Pubs. Third on the list. OK, that actually sounds reasonable.
“I’m so sorry you were worried.” I take her hand.
“I’m so sorry you almost had your brains bleed out your nose.”
In the background, Kayla makes gagging sounds. I wonder if it’s possible for someone to be allergic to human affection.
“Yes! There it is!” Clyde says from his computer. He turns to us, beaming. “Tabby would be very proud of me. Normally I’m horrible with her databases. Though they were much easier when I was an AI. But anyway,” he shakes his head, “future echoes.”
A quick glance around the room assures me that I’m not the only one who has no clue what Clyde’s talking about.
Clyde seems to reach that conclusion around the same time as me. “Oh,” he says, “right. Well, they’ve only been theoretical up to this point.” He rubs the side of his head, mussing the hair.
“Wait,” he looks at me, “Arthur, did you hurt yourself in any way just before the thing appeared?”
I think about it. “Erm, well,” it feels silly, but usually withholding information leads to supernatural horrors trying to eat my spleen, so I say, “I did get a papercut.” I show him my thumb. Kayla makes gentle scoffing noises.

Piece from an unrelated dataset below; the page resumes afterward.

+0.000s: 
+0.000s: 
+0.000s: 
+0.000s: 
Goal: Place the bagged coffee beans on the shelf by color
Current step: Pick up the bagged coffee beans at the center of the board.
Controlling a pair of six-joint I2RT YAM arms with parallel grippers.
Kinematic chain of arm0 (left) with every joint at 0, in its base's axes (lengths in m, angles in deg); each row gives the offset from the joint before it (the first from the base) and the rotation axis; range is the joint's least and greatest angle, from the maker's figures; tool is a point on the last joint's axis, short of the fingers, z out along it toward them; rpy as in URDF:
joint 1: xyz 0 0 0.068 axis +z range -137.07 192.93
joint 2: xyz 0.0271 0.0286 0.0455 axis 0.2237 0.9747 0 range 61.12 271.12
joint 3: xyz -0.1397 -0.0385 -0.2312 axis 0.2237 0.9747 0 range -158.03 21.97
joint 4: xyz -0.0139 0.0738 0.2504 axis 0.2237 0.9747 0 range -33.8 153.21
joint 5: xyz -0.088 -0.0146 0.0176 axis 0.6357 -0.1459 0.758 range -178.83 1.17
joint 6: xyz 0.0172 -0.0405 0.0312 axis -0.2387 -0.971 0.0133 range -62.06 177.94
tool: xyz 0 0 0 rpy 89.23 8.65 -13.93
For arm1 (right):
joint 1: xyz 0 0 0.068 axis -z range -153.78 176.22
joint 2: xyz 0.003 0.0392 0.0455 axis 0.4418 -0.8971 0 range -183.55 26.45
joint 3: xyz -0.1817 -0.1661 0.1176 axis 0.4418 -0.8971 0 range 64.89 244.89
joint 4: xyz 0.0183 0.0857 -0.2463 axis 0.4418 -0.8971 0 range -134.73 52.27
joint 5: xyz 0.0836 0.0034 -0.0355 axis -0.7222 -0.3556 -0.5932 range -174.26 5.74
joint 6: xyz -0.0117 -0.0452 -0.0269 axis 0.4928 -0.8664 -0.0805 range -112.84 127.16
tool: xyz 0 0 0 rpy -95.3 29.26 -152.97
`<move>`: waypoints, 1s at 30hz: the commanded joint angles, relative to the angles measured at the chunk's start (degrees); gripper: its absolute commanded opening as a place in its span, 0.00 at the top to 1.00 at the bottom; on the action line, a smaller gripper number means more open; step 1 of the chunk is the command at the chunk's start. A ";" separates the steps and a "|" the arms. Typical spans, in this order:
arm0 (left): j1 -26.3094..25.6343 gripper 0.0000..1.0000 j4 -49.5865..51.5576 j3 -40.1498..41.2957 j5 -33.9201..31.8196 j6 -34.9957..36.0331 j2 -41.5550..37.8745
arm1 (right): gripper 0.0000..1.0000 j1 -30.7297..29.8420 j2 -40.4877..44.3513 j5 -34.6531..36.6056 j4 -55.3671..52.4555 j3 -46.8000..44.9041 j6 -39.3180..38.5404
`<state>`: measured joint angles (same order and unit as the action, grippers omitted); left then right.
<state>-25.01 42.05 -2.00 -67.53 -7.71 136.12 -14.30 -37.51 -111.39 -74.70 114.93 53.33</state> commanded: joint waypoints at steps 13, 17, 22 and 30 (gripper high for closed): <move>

“On what?” Clyde is intent. “This is very important.”
I shrug. “I was just checking some of the stuff we had on Lang. And I found some stuff about the Uhrwerkgerät, and, well… then, I suppose.”
“Oh.” Clyde doesn’t look very happy. “Oh poop sticks.”
I want to question the curse, but his expression keeps me focused.
“Why?”
“Well,” he says, “like I say, future echoes have been theoretical up until now, though there’s been some pretty solid math to describe them. They’re this rather odd feature of composite realities. Like ours, for example. Pretty obvious example to go with, I admit. But they only happen when there’s a fairly massive disruption to multiple realities within the composite. An event so large that it distorts other realities in the composite. An act of violence that extends beyond the realities initially caught up in the mess. In other words echoes, or ripples spreading out from the disruption, moving forward and backward through time and space.”
“That doesn’t sound feckin’ fabulous,” Kayla puts in.
Clyde shakes his head. “Not at all. Sort of frog in a microwave sort of bad. If you assume the frog is a large portion of reality that you’re generally quite keen on continuing to exist. But it does make sense given that Lang was an expert at manipulating realities.”
“What’s Lang got to do with it?” I wish Felicity’s face would go back to neutral. Her absence of calm is beginning to leak into me.
“Well, a future echo is usually triggered by something related to the main event. In this case it was Arthur hurting himself while doing something related to the Uhrwerkgerät.”
I almost don’t want to ask. But I have to. For my job. For my sanity. “Which means?”
“Well…” Clyde shrugs, a violent spasm. “This is all theory, you realize. Best guesses and all that.” His face twists. “But the most obvious inference is that the Uhrwerkgerät is going to go off, and when it does it’s going to kill you.”